Problem to work on — Lines in the listing below that include the word "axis" need to be copied.

#### Dataset section ####

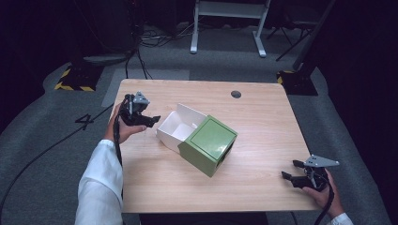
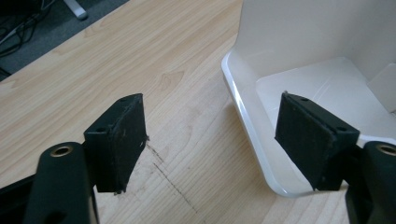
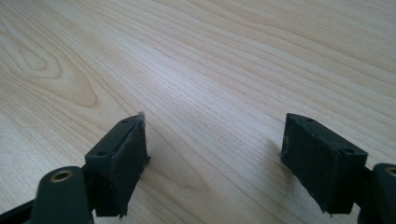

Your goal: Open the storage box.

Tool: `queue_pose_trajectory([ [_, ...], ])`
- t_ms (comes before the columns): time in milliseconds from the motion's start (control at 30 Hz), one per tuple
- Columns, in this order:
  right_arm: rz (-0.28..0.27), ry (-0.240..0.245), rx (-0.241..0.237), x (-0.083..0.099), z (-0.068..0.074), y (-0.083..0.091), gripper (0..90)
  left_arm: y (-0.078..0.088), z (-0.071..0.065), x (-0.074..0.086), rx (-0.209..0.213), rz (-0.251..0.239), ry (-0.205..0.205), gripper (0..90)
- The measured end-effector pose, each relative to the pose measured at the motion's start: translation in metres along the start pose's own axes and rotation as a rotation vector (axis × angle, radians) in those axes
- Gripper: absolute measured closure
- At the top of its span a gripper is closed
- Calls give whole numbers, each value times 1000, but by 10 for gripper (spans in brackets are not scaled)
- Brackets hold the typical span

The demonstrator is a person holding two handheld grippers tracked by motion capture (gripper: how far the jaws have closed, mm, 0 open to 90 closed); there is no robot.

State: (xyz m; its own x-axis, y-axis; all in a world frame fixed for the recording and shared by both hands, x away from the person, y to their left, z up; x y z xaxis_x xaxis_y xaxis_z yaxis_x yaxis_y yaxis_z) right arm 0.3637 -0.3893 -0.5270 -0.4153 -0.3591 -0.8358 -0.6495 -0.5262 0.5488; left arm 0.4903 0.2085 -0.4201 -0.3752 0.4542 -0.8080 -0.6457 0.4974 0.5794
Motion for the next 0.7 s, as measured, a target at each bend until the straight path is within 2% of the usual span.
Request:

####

Task result —
- The measured end-effector pose, each relative to the pose measured at the motion's start: translation in metres along the start pose's own axes and rotation as a rotation vector (axis × angle, radians) in those axes
State: (xyz m; its own x-axis, y-axis; all in a world frame fixed for the recording and shared by both hands, x away from the person, y to their left, z up; x y z xaxis_x xaxis_y xaxis_z yaxis_x yaxis_y yaxis_z) right arm 0.3637 -0.3893 -0.5270 -0.4153 -0.3591 -0.8358 -0.6495 -0.5262 0.5488; left arm 0.4903 0.2085 -0.4201 -0.3752 0.4542 -0.8080 -0.6457 0.4974 0.5794

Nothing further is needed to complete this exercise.